An anonymous reader shares an NPR report: Soil has been blowing away from the Great Plains ever since farmers first plowed up the prairie. It reached crisis levels during the Dust Bowl of the 1930s, when windblown soil turned day into night. In recent years, dust storms have returned, driven mainly by drought. But Shook -- and others -- say farmers are making the problem worse by taking land where grass used to grow and plowing it up, exposing vulnerable soil. This is where federal policy enters the picture. Most of that grassland was there in the first place because of a taxpayer-funded program. The U.S. Department of Agriculture rents land from farmers across the country and pays them to grow grass, trees and wildflowers in order to protect the soil and also provide habitat for wildlife. It's called the Conservation Reserve Program, or CRP. Ten years ago, there was more land in the CRP than in the entire state of New York. In North Dakota, CRP land covered 5,000 square miles. But CRP agreements only last 10 years, and when farming got more profitable about a decade ago, farmers in North Dakota pulled more than half of that land out of the CRP to grow crops like corn and soybeans. Across the country, farmers decided not to re-enroll 15.8 million acres of farmland in the CRP when those contracts expired between 2007 and 2014.

6 of 186 comments (clear)

  1. Corn by unixcorn · · Score: 4, Insightful

    Farming got more profitable when the government fully embraced ethanol. Farmers plowed under land to grow more corn to supply the government-funded ethanol plants that needed to go into gasoline by government mandate. Now the government is blaming farmers for farming and wanting to change the rules.

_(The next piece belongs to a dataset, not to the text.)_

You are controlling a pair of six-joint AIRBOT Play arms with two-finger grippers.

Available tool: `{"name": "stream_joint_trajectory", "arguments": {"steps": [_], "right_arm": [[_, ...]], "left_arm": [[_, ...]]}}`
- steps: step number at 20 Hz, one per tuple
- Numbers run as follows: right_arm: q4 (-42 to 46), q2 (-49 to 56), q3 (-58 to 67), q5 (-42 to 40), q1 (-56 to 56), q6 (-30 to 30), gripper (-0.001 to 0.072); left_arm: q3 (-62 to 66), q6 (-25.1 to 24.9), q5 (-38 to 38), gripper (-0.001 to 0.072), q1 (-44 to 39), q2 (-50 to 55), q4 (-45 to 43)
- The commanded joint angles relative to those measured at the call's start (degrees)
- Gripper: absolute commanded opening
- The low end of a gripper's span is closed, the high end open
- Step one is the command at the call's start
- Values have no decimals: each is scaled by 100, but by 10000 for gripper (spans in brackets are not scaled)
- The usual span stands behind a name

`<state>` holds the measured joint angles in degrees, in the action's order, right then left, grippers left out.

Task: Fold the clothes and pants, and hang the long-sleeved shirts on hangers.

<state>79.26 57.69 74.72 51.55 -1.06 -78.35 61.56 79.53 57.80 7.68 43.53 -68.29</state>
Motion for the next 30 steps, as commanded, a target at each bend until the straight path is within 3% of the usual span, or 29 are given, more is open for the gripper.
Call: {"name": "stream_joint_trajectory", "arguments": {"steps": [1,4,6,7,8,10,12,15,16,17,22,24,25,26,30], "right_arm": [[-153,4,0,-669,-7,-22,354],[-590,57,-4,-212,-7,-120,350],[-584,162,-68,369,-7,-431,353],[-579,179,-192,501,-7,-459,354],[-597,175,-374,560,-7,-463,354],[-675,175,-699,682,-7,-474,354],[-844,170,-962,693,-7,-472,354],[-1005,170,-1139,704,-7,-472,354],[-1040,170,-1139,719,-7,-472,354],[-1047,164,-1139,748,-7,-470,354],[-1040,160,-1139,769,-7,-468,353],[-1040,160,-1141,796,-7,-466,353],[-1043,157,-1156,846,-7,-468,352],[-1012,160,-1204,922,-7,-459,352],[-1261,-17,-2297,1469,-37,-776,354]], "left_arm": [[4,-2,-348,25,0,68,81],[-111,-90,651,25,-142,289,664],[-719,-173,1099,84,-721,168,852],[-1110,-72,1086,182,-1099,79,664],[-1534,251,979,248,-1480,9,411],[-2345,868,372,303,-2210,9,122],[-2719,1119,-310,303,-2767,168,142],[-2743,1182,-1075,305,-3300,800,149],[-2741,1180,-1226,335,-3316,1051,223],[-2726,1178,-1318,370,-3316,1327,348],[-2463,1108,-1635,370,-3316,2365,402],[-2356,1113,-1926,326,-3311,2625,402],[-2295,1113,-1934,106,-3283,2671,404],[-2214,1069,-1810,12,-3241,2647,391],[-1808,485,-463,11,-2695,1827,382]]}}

    1. Re:Corn by unixcorn · · Score: 4, Insightful

      Farmers rent their land to the CRP program. When the lease is up, the farmers can do what they please. With the promise of skyrocketing corn prices, it made it more attractive to farm the land rather than leaving the land in the program at the end of the lease. It's simple economics and farmers are business people. No taxpayer dollars were wasted.

  2. Government is just subsidizing bad practices. by Anonymous Coward · · Score: 4, Insightful

    If you want the farmers to save their soil, you've got to let them go bankrupt.

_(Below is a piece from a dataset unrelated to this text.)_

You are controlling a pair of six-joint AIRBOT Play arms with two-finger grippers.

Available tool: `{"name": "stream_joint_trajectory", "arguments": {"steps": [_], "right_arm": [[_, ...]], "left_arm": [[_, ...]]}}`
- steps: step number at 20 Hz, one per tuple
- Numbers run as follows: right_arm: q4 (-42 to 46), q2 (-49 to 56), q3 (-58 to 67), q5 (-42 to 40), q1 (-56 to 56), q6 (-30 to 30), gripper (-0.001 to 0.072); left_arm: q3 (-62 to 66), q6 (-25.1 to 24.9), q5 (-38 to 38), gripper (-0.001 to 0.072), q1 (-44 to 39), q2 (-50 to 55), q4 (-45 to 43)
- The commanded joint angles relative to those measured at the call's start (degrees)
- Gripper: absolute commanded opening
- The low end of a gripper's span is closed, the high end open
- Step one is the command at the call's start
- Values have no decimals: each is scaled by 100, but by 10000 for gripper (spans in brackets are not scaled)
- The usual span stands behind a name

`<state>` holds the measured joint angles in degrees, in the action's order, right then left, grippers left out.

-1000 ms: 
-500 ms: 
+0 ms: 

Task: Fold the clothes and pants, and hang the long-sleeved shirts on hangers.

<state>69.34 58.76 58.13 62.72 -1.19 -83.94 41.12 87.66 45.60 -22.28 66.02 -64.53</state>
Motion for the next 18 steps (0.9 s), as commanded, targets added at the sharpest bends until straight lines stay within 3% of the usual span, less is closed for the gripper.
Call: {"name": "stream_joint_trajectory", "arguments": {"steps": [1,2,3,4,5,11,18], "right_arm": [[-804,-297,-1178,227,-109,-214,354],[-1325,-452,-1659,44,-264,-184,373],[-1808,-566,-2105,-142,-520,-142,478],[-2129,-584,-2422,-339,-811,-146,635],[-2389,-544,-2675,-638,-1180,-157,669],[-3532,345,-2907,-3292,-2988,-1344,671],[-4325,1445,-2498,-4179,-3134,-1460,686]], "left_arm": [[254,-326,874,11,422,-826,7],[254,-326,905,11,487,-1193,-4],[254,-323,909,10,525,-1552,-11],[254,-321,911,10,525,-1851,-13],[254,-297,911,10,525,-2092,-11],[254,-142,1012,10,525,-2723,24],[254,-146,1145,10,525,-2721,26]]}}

  3. Re:sounds like a shakedown by __aaclcg7560 · · Score: 2, Insightful

    You're barking up the wrong tree. The number of family farms are few in comparison to the corporate-owned farms. It's the corporations that are raking in every available tax break. Previous generations of my family were farmers. When I expressed an interest in going to a community college with an agriculture program in the early 1990's, my father told me to forget about it as family farming was a dead end. I went to a community college known for its technology programs.

  4. You can save soil by making soil by butchersong · · Score: 3, Insightful

    Stop subsidizing corn for corn syrup and ethanol. Make antibiotic use in grain lots illegal. Re-introduce large herds of ruminants to the areas that are no longer profitable to grow grains on. You know, like the Bison and others that actually created the great plains.

  5. Re:Tense is everything... by Richard_at_work · · Score: 4, Insightful

    Buy the land, don't rent it. If you rent it, you can't complain when the house you build on the land is torn down after your rental period expires.